Adm. Bill Lescher, vice chief of naval operations, said the force must create “better mechanisms to recognize when our people need help or need intervention” with firefighter training after a report on the July 2020 fire released Wednesday found the Bonhomme Richard crew was unprepared to fight the flames.
“We saw that our ships meet high firefighting stands at sea, but when they transition to and from the maintenance phase, they face different hazards and challenges,” Lescher told reporters Wednesday during a news briefing.
The report found the crew’s “lack of familiarity” with firefighting protocol and inability to work with civilian firefighters “led to an ineffective fire response” that caused the ship to become “damaged beyond economical repair.” For example, the crew did not know how to use the ship’s main firefighting foam system and did not ring the ship’s alarm bell until 10 minutes after finding the fire.
The Navy on Wednesday also released a major fires review report, commissioned in January, that examined fires that the service has had during the past 12 years. That report found “ineffective learning,” persistent watch-standing weaknesses, improper hazardous and combustible material stowage and poor training contributed to “a lack of enduring change and in shipboard fires.”
The Bonhomme Richard was undergoing a two-year, $249 million maintenance period when it went up in flames. The Navy said the fire was set by a disgruntled crew member, Seaman Apprentice Ryan Sawyer Mays, 20.
The fire burned through 11 of the ship’s 14 decks, destroyed its forward mast and damaged the superstructure before it was extinguished, causing the Navy to decommission the vessel in April. Mays was charged in August with aggravated arson and the willful hazarding of a vessel.
“Although the fire was started by an act of arson, the ship was lost due to an inability to extinguish the fire,” according to the Bonhomme Richard report. “In the 19 months executing the ship’s maintenance availability, repeated failures allowed for the accumulation of significant risk and an inadequately prepared crew.”
Calling the fire “clearly preventable,” Lescher said the Navy needs to ensure lessons learned from similar fires are implemented.
“This is unacceptable. Bonhomme Richard was not the first major fire that resulted in the loss of a capital Navy ship,” he said. “(The report) clearly illuminated that the Navy has not been consistently effective in sustaining corrective actions from previous fires over time.”
To address that problem, the major fires review offered seven strategic recommendations to ensure the lessons stick.
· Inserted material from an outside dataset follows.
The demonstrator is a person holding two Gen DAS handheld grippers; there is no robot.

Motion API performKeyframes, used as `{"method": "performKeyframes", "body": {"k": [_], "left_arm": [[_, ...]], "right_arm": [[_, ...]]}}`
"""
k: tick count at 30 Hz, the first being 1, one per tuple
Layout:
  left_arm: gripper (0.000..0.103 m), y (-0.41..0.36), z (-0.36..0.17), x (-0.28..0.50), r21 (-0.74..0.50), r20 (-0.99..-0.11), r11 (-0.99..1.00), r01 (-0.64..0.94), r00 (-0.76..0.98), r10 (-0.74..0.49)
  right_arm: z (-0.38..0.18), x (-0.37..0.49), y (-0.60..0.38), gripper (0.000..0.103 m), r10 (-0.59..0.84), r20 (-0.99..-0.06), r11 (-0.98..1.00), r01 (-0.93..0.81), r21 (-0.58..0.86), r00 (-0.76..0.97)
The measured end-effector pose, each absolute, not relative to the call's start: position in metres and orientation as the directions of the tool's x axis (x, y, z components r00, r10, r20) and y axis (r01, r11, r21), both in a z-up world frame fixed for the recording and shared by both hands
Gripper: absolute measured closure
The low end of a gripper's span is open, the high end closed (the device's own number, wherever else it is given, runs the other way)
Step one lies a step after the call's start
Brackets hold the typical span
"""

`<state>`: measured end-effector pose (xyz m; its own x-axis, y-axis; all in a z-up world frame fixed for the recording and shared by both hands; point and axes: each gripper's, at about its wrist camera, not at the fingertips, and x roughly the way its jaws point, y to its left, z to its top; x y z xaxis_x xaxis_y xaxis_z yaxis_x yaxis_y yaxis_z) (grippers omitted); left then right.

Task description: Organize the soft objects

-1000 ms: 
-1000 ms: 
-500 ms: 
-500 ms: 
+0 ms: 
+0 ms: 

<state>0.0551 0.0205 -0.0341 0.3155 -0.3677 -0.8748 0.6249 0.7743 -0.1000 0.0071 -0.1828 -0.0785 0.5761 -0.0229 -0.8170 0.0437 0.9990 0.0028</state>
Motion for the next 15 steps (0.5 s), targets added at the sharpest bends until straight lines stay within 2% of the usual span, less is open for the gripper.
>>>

The recommendations include improving operational safety programs, addressing “the unabated threat of arson,” reviewing shipyard fire safety processes and enforcing “a much higher standard for shipboard stowage of both combustible and hazardous materials.”
The report also recommended a revamp of the Naval Safety Center to create a “more effective organization” responsible for “establishing policy, conducting investigations, assessing trends” and overseeing implementation and enforcement of safety standards.
“Through this work, the naval safety command will provide an ongoing, comprehensive view of the Navy safety posture and promote compliance and evaluate whether lessons learned and best practices are being implemented, sustained and shared across the Navy,” Lescher said.